Some of these adventures require chainsaw chaps for protection against the vegetation, while others offer a peaceful stroll through open forest. Gaps in the canopy encouraged by fire allow more sunlight to reach the forest floor and new grasses and flowering plants to grow.
Bird Monitoring in the Allegheny Highlands
Understanding how fire affects plant and animal communities is an important part of our conservation efforts. In 2011 the Alleghany Highlands Program began a long-term study of the response of bird communities to landscape-scale burning over time.
The monitoring area spans 18,000 acres of contiguous lands owned by TNC and the George Washington and Jefferson National Forests and samples from a set of 107 permanent plots established for pre- and post-burn forest structure and composition monitoring.
Although each bird recorded in this survey is significant, seven focal species are of interest: Scarlet Tanager, Eastern Wood-pewee, Black-and-white Warbler, Hooded Warbler, Worm-eating Warbler, Ovenbird and Eastern Towhee.
Listening and Learning
Surveys are conducted from mid- May through mid-June—the peak breeding season. Birds are recorded in one-minute intervals for ten minutes at each survey point.
These birds were chosen for their abundance, high detection probabilities, foraging niches and nesting habitat preferences. Estimated population trends for these species may indicate changes in habitat condition and help inform our land management decisions.

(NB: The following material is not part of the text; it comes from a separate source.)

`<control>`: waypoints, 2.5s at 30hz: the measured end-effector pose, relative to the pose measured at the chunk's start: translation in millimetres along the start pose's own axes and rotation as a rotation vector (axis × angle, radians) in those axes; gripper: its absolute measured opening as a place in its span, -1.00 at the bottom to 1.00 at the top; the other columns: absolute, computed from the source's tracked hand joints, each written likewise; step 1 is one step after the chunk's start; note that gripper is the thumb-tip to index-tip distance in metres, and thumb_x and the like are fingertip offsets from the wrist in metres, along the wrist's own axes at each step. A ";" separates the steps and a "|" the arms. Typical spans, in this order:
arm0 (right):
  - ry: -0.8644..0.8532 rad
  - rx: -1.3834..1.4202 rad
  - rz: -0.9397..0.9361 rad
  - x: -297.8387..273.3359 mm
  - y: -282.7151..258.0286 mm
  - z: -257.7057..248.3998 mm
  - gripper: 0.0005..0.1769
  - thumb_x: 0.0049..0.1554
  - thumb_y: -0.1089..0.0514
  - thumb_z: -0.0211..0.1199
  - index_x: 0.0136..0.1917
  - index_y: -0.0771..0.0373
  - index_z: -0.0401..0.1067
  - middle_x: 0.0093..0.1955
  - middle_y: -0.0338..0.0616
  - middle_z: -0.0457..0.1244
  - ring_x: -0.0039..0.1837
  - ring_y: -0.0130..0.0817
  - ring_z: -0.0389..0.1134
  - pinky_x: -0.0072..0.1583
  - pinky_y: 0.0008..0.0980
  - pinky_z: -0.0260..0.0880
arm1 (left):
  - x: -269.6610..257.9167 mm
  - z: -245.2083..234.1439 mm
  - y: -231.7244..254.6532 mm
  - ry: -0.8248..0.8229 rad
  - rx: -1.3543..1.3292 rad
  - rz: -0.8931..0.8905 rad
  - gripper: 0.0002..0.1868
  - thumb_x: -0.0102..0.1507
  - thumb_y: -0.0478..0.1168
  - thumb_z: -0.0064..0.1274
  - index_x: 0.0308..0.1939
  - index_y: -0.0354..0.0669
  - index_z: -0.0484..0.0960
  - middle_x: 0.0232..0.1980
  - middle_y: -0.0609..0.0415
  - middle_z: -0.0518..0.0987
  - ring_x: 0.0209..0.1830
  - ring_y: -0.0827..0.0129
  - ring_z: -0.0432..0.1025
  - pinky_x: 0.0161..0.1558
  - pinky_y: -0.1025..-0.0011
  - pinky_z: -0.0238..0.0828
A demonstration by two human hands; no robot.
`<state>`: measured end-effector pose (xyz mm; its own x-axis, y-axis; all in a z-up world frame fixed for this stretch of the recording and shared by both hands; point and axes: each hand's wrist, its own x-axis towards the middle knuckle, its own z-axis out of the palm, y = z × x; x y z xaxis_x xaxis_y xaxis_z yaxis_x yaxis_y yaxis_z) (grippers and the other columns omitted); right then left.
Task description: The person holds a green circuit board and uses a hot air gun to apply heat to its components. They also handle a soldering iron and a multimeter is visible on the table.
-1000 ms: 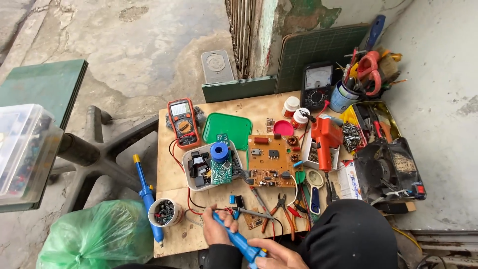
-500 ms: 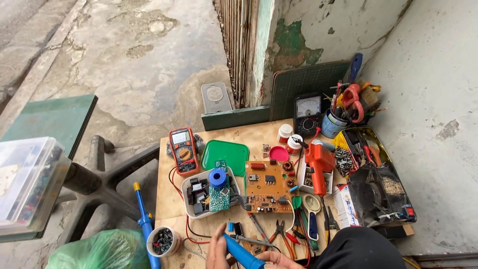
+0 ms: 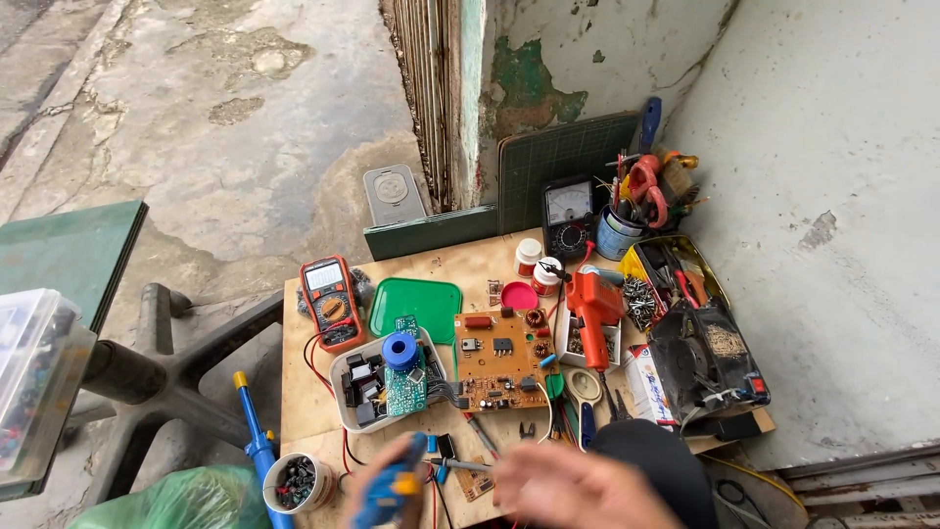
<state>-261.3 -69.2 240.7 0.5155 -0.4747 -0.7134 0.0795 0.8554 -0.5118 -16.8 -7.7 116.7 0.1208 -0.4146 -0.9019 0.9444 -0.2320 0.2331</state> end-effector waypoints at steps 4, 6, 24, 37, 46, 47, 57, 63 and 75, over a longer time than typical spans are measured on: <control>0.301 0.113 -0.397 -38.5 -62.9 23.8 -0.46 0.25 0.50 -0.03 0.45 0.73 0.43 0.47 0.60 0.40 0.48 0.42 0.39 0.57 0.21 0.31 | -123.1 -7.5 49.6 0.130 0.571 1.419 -0.60 0.22 -0.27 0.29 0.13 -0.15 0.61 -0.18 -0.06 0.76 -0.18 0.24 0.69 0.12 0.40 0.52; 0.330 0.017 -0.476 -17.5 -82.9 10.1 -0.46 0.28 0.46 -0.04 0.46 0.69 0.42 0.46 0.55 0.42 0.48 0.30 0.41 0.57 0.08 0.33 | -185.4 9.6 77.4 0.126 0.430 1.376 -0.33 0.34 -0.34 0.10 0.55 -0.28 0.34 -0.10 -0.16 0.72 -0.05 0.12 0.67 0.38 0.22 0.52; 0.663 -0.425 -0.246 248.3 -109.1 -210.2 -0.19 -0.01 -0.23 0.55 0.38 0.21 0.45 0.21 0.03 0.41 0.18 -0.09 0.38 0.21 -0.04 0.32 | -154.7 23.7 155.5 -0.299 0.066 1.122 -0.55 0.40 0.27 0.06 0.17 0.13 0.59 -0.40 0.16 0.50 -0.70 0.49 0.26 -0.64 0.46 0.19; 0.723 -0.597 -0.876 126.8 -56.4 -114.5 -0.54 0.31 -0.01 0.37 0.34 0.31 0.45 -0.11 0.08 0.41 -0.12 -0.17 0.40 0.00 -0.17 0.46 | -140.9 18.6 157.9 -0.239 0.157 1.245 -0.71 0.49 0.01 0.12 0.08 -0.04 0.44 -0.27 0.01 0.58 -0.54 0.37 0.39 -0.49 0.36 0.37; 0.824 -0.590 -0.570 92.9 -23.5 -138.1 -0.70 0.39 0.09 0.38 0.08 0.43 0.61 -0.35 0.17 0.35 -0.36 -0.09 0.27 -0.19 -0.10 0.35 | -158.9 12.8 155.9 -0.244 0.055 1.071 -0.67 0.38 0.19 0.18 -0.08 0.16 0.46 -0.30 0.15 0.55 -0.54 0.47 0.33 -0.48 0.46 0.23; 0.843 -0.557 -0.513 92.9 -17.2 -147.5 -0.60 0.38 0.02 0.42 -0.03 0.49 0.63 -0.36 0.19 0.33 -0.38 -0.07 0.23 -0.24 -0.09 0.26 | -162.4 12.8 155.4 -0.251 0.021 0.962 -0.58 0.28 0.37 0.17 -0.11 0.24 0.54 -0.32 0.27 0.52 -0.52 0.55 0.32 -0.42 0.51 0.20; 0.806 -0.684 -0.376 122.7 -20.2 -156.6 -0.49 0.37 -0.09 0.37 -0.16 0.42 0.58 -0.42 0.09 0.33 -0.41 -0.16 0.29 -0.25 -0.18 0.39 | -155.5 2.0 149.1 -0.194 0.032 1.095 -0.67 0.43 0.23 0.15 0.05 0.18 0.60 -0.31 0.21 0.47 -0.42 0.49 0.32 -0.28 0.51 0.28; 0.814 -0.710 -0.377 135.3 -21.9 -159.9 -0.48 0.36 -0.10 0.40 -0.20 0.42 0.58 -0.46 0.06 0.32 -0.45 -0.21 0.26 -0.28 -0.23 0.36 | -152.6 -0.4 153.1 -0.159 0.059 1.109 -0.68 0.44 0.23 0.16 0.00 0.22 0.49 -0.24 0.22 0.47 -0.37 0.48 0.34 -0.22 0.49 0.30; 0.831 -0.751 -0.384 140.6 -19.3 -154.6 -0.47 0.35 -0.11 0.39 -0.19 0.43 0.61 -0.47 0.05 0.33 -0.46 -0.23 0.28 -0.28 -0.25 0.41 | -127.1 -13.7 152.1 -0.135 0.010 1.030 -0.69 0.37 0.00 0.13 0.15 0.08 0.65 -0.29 0.28 0.49 -0.34 0.61 0.34 -0.21 0.60 0.30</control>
<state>-322.3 -184.5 76.3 -0.1676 -0.9001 -0.4021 -0.5560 0.4231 -0.7155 115.6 21.8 261.8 0.8321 -0.5109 -0.2157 0.4000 0.2833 0.8716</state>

Preliminary results from this ongoing study suggest that, although focal species may have positive or negative responses to a single controlled burn, they remain resilient both in geographic space and over time as the overall bird diversity in the project area increases.
Animals and Fire
Animals may be temporarily displaced following a prescribed burn, but most can avoid direct harm from fire. Deer run; birds and bats fly; and mice, lizards, snakes and salamanders go underground into burrows or under rocks as a fire approaches.
Ironically, the absence of fire may cause greater harm to wildlife. Habitat changes resulting from fire exclusion can result in low reproduction and eventual displacement of some wildlife. Today many wildlife species are imperiled by habitat changes resulting from too little burning.
Acorns, blueberries and blackberries are important food sources for white-tailed deer, wild turkeys, black bears, songbirds and many other wildlife species. Fire increases fruit production in some plants and helps improve seed germination for others.
The diversity of young and old trees, and open and closed canopy conditions created by fire, provides a greater array of habitats for different species. Songbirds, for example, partition forest resources by dividing up the height at which they nest and find food: from scarlet tanagers nesting and foraging in the canopy to ovenbirds making their living on the ground.
Standing dead trees, or snags, created by fire are invaluable to woodpeckers, barred owls and other cavity nesting birds and used as den trees by black bears, bobcats and raccoons.
Overall, fire creates a complex mosaic of different habitats and food resources leading to a more biologically rich and diverse natural area.